Being sure that you can get access to fuel for your generator whenever you need it is a major consideration to take into account. While diesel or gasoline is mostly available at gas station pumps, should there be a power outage at these outlets, the fuel pumps will be rendered inoperative.
The fact that you can purchase a tank of propane at numerous outlets, as well as gas stations, means that it is a more readily available fuel source even during blackouts, earthquakes, hurricanes, and comparably disruptive events.
Downsides to Using a Propane-Powered Generator
Of course, there are some caveats to keep in mind when making a choice to go for propane generators. You should also consider these factors when figuring out what will work in your particular circumstances.
Cold Weather Impact
Propane is prone to feeling the effects of extreme cold conditions, such as those that affect certain regions of the United States during wintertime. Because propane sits in liquid form while in the tank, the extreme cold might prevent it from turning into a gaseous form, this results in a lowering of the pressure in the tank and might even lead to a seeming reduction of your tank’s propane volume.
This is the reason why those living in areas that experience extremely cold seasons are advised to insulate or store their tanks underground. A convenient solution might be the use of a heat cable for pipe freeze protection, which will work just as well when wrapped around your propane tank’s sides.
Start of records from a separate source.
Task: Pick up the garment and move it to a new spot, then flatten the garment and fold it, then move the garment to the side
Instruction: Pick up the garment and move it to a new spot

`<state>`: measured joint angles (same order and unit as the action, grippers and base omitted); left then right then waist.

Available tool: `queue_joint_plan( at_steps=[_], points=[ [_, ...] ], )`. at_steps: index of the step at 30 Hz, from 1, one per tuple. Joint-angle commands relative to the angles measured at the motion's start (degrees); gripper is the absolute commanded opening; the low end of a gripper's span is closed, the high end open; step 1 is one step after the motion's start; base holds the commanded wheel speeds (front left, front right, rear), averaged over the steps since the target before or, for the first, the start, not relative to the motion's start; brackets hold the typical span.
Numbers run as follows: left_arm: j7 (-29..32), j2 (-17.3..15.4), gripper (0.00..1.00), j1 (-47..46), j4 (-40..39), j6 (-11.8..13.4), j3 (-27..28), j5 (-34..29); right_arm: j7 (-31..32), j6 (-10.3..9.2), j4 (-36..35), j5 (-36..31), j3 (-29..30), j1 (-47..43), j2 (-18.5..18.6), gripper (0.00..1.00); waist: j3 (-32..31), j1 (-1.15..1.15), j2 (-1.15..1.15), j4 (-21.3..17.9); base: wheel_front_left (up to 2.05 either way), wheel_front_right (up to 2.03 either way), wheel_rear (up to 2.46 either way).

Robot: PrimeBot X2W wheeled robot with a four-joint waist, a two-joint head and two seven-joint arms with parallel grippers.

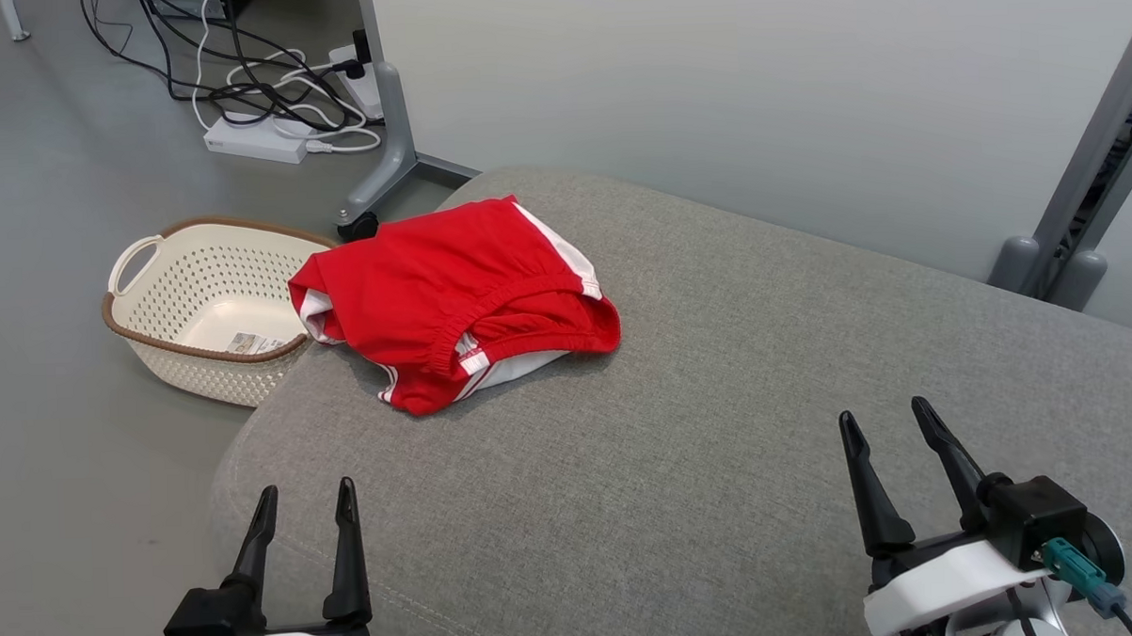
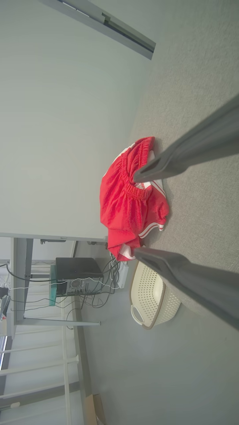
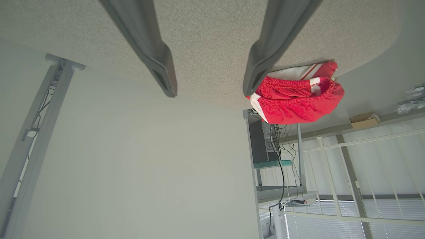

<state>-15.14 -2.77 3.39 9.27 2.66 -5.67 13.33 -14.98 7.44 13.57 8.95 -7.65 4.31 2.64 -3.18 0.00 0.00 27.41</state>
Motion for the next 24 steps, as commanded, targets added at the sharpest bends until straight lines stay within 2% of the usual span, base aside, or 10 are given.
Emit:
queue_joint_plan(
  at_steps=[1,10,24],
  points=[
    [-0.08,-0.2,1.0,0.62,-0.36,0.44,0.23,0.28,-0.26,0.09,0.25,-0.39,-0.02,0.74,0.46,1.0,0.26,0.0,0.0,0.22,0.0,0.0,0.0],
    [-0.08,-0.21,1.0,0.62,-0.48,0.84,0.45,0.63,-0.26,0.09,1.02,-0.34,-0.35,1.6,0.46,1.0,0.43,0.0,0.0,0.32,0.0,0.0,0.0],
    [-0.08,-0.2,1.0,0.13,1.27,-0.56,-0.17,-0.42,-0.26,0.09,0.01,0.31,1.55,-0.77,0.45,1.0,-0.3,0.0,0.0,-0.31,0.0,0.0,0.0]
  ],
)
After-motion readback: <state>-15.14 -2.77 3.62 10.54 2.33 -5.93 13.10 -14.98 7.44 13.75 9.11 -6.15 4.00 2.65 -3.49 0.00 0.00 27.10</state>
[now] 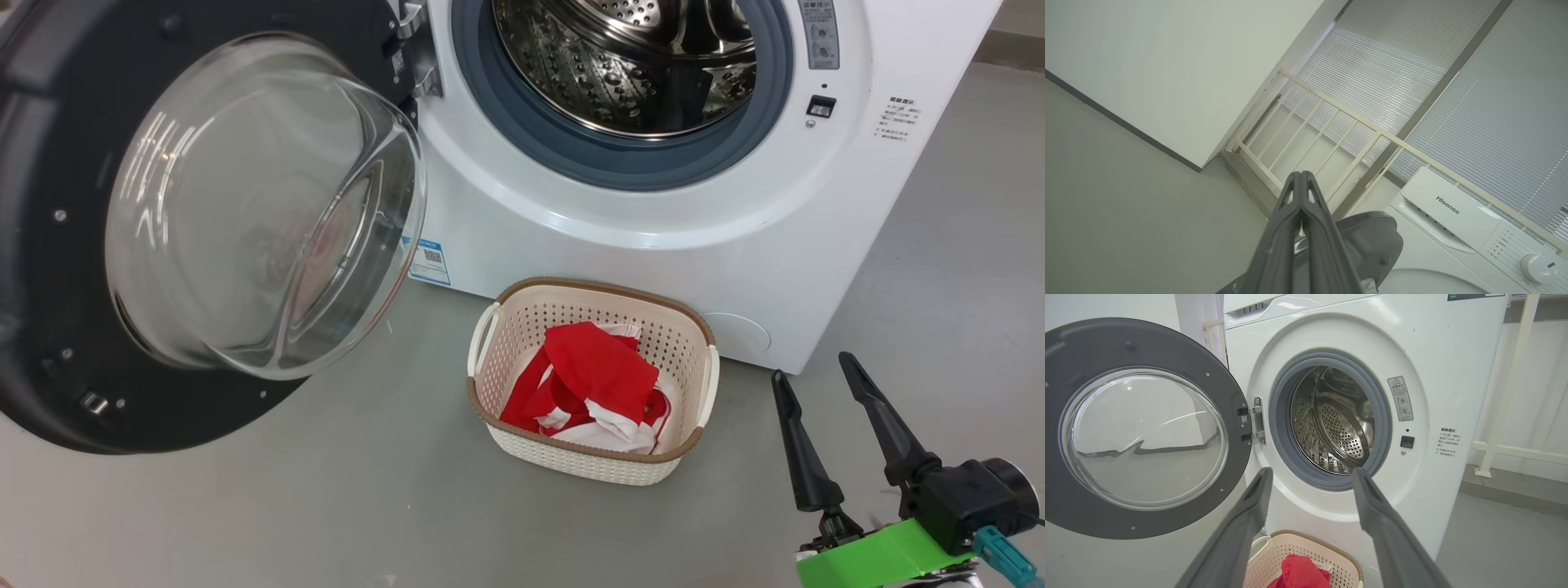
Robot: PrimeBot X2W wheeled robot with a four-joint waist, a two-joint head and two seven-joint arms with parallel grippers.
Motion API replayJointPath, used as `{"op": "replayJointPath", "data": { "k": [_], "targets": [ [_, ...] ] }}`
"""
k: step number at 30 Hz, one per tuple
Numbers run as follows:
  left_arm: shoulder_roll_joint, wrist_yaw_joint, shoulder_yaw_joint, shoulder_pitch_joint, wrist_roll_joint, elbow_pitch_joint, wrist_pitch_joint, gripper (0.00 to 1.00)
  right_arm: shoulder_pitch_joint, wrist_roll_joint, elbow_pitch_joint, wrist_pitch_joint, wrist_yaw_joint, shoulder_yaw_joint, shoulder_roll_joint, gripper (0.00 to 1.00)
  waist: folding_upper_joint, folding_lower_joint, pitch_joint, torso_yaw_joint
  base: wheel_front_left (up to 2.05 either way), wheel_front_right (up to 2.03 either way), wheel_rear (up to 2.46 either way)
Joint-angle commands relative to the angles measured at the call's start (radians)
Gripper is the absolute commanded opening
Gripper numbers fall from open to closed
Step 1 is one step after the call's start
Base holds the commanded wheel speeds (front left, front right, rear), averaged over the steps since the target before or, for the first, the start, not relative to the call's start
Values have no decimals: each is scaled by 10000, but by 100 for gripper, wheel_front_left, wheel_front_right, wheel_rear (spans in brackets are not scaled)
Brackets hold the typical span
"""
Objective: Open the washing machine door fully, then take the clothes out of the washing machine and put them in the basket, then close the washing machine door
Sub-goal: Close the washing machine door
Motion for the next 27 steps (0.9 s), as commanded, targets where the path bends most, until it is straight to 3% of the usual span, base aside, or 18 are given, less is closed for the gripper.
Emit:
{"op": "replayJointPath", "data": {
  "k": [1,12,19,27],
  "targets": [
    [651,-39,386,-582,-240,113,261,0,-305,72,-209,-18,62,202,-118,100,0,0,-22,-18,0,0,0],
    [1875,527,927,-2583,-1792,3610,2668,0,-250,180,-115,-32,62,335,-118,100,0,0,-120,-231,0,0,0],
    [2169,764,803,-3093,-2258,5069,4097,0,-252,147,-109,-37,62,473,-118,100,0,0,-195,-464,0,0,0],
    [2334,705,549,-3137,-2382,5832,5019,0,-166,148,-150,-25,62,457,-118,100,0,0,-240,-655,0,0,0]
  ]
}}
You will begin noticing the negative effects of cold weather on your propane setup’s performance once temperatures fall near and below -20 degrees.
Lower Energy Density
The biggest charge against propane for many users is the comparatively lower energy density of the fuel when held up against diesel or natural gas, for instance. While diesel packs a BTU per gallon of 139000, propane will only give us 91330 BTU per gallon. The upshot is that you will need to refuel more often when using a propane generator than you would while using a diesel or gasoline unit.
Making the Switch From Gas to Propane
You might be pleased to learn that you can quite easily make the change from gasoline to propane usage by installing a conversion kit onto your generator assembly. This will actually allow your generator to use gasoline or propane, making it a truly reliable electricity source.
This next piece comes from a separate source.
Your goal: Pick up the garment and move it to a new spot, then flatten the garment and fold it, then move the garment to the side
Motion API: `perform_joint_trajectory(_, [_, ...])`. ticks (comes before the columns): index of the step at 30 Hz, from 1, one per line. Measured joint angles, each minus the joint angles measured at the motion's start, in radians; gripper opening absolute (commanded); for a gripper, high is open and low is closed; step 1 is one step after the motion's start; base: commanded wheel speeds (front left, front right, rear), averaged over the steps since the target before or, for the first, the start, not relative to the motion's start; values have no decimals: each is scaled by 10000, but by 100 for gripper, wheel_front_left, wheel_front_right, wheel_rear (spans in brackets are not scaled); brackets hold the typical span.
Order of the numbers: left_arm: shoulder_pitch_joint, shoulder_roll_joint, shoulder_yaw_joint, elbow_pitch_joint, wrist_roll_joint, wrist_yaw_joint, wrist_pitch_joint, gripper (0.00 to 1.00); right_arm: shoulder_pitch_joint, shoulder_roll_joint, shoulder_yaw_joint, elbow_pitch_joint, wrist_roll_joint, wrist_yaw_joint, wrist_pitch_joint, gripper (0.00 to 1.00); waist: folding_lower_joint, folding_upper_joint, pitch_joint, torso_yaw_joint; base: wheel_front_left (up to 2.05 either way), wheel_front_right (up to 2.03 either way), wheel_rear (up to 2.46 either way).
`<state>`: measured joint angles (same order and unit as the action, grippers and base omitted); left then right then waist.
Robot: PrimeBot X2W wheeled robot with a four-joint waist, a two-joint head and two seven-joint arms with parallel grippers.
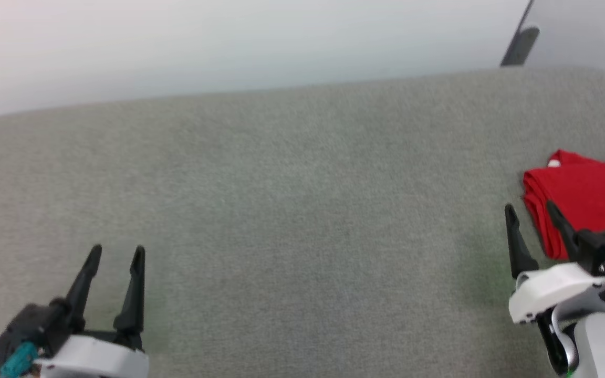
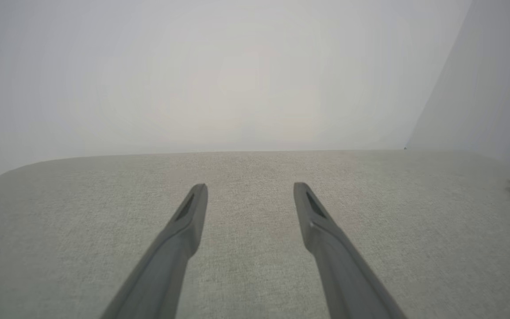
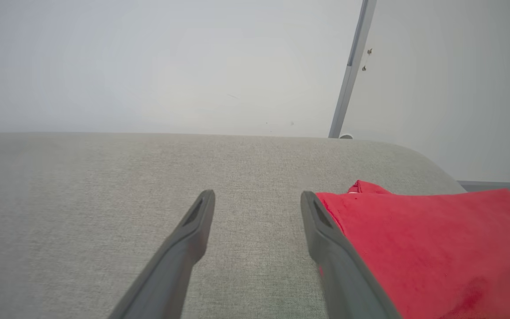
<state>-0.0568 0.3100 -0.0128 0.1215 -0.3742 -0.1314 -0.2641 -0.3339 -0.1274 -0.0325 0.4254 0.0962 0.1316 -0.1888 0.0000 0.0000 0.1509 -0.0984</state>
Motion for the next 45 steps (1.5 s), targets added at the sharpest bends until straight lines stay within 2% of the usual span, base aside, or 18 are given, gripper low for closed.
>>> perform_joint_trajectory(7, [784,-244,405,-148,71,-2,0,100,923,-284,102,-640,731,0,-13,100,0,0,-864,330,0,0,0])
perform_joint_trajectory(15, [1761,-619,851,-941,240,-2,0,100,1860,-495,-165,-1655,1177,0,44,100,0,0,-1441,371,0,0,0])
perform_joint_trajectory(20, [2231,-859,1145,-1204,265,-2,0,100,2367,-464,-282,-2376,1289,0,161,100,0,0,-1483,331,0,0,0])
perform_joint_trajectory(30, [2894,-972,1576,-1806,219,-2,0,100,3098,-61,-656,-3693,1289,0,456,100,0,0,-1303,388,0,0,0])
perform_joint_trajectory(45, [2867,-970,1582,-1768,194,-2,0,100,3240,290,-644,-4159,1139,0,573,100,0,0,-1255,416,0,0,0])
With a few readily available tools, you can accomplish the conversion yourself. However, you will need to make sure that you have the proper conversion kit for your particular engine. These are mostly categorized by brand, such as the Hutch Mountain New Honda EU2200i TriFuel conversion kit, which will actually allow you to use propane, natural gas, or gasoline to power your generator.
To give you an idea of what installing such a kit will entail, here’s a great video from Fate Unbound:
Whatever you need your generator for, one of the biggest factors to consider will be the type of fuel it will use. While different types of fuel have different attributes that would make them the best fit for you, it may be said that propane makes for a safe bet across the board.
The ability to install a conversion kit means that you don’t need a new generator even if you already have a unit that utilizes a different fuel type. You can enjoy the benefits different power sources have to offer at a fraction of the cost you would incur if you were to purchase a new generator.